Ainaya Fathul Zannah - Sejarah Seni, Seni Kriya, dan Desain – Latihan 4
Sejarah Seni, Seni Kriya, dan
Desain
I. Sejarah Seni
Sejarah seni merupakan sebuah studi untuk mempelajari perkembangan
seni dan konteks gayanya. Termasuk diantaranya genre, desain, format dan gaya
seni. Hal ini termasuk diantaranya mempelajari seni dalam aliran yang utama
seperti lukisan, patung, dan arsitektur. Beberapa seni dalam aliran yang lebih
kecil seperti seni keramik, furnitur, dan seni dekorasi lainnya juga dipelajari
dalam sejarah seni.
Sejarah seni mencakup beberapa metode untuk mempelajari seni rupa;
yang secara umum berarti mempelajari penggunaan seni dan arsitektur.
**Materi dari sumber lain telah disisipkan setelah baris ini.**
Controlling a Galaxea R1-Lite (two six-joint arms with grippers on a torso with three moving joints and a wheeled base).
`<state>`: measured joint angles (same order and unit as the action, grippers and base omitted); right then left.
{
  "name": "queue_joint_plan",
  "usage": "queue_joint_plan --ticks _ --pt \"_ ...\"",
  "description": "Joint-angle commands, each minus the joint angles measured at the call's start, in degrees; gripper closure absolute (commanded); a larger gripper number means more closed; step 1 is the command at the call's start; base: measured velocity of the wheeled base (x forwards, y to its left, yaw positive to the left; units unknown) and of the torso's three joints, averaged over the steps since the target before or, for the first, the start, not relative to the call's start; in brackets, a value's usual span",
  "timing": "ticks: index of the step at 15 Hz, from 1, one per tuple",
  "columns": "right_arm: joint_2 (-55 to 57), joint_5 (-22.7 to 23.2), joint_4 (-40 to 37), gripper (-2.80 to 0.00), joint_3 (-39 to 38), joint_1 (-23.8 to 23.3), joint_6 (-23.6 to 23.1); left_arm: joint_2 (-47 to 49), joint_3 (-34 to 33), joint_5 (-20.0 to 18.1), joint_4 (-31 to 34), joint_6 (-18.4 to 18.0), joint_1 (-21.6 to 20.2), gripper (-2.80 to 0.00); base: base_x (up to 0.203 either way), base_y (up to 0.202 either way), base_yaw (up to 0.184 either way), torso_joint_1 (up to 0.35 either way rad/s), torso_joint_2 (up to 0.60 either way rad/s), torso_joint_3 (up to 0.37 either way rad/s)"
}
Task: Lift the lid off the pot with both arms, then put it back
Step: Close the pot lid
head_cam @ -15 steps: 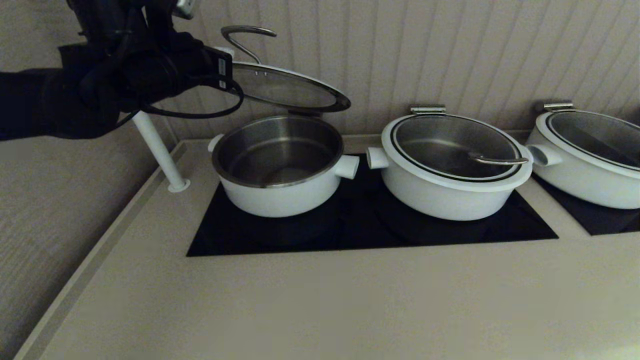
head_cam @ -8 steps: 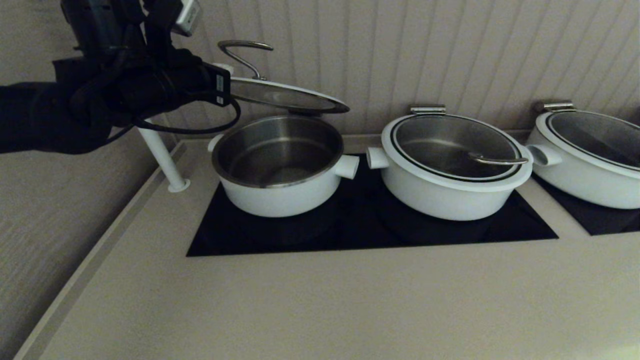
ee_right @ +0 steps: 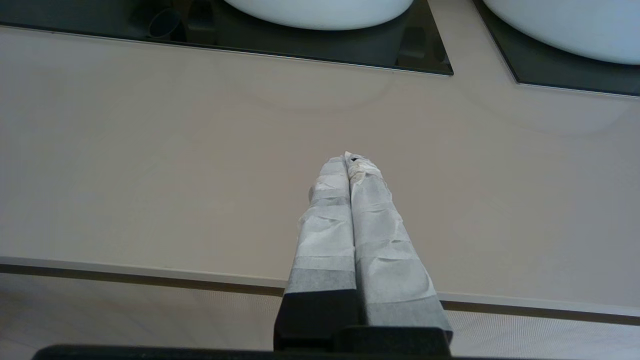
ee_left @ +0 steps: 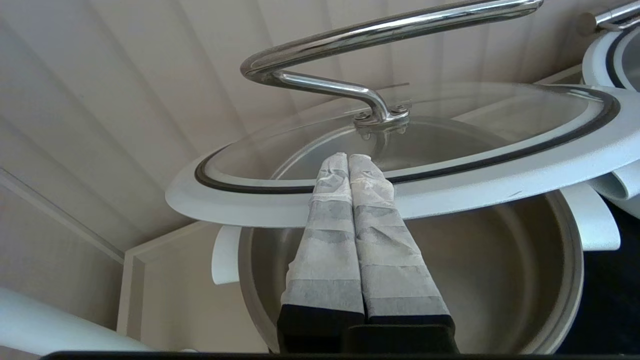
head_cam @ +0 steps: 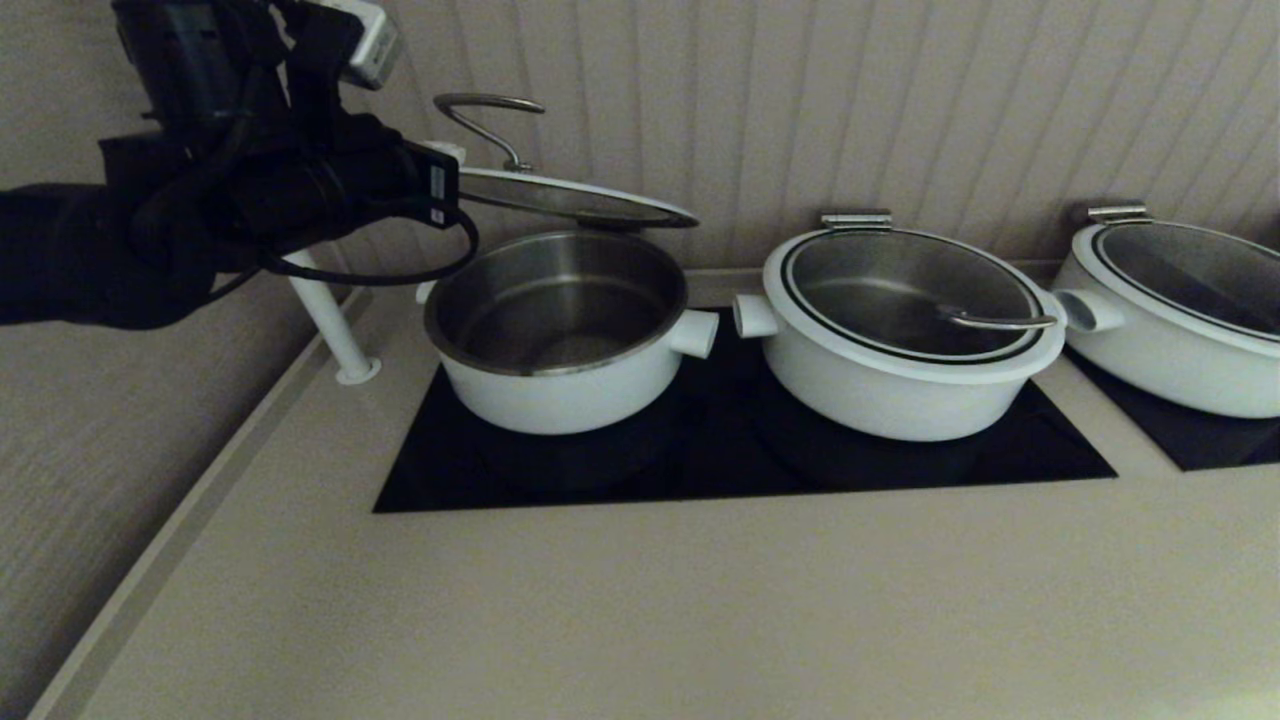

Aspek dari
disiplin ilmu ini sering kali daling tumpang tindih antara satu dan lainnya.
Seorang Sejarawan seni Ernst Gombrich pernah berkata, "cabang ilmu sejarah
seni sangat mirip dengan Galia yang dibagi menjadi tiga pada masa Julius Caesar,
yang setiap daerahnya dihuni oleh tiga suku yang berbeda: (i) connoisseurs
(orang yang memiliki pemahaman mendalam tentang sejarah seni), (ii) kritikus
seni, dan (iii) sejarawan seni dari kalangan akademiss".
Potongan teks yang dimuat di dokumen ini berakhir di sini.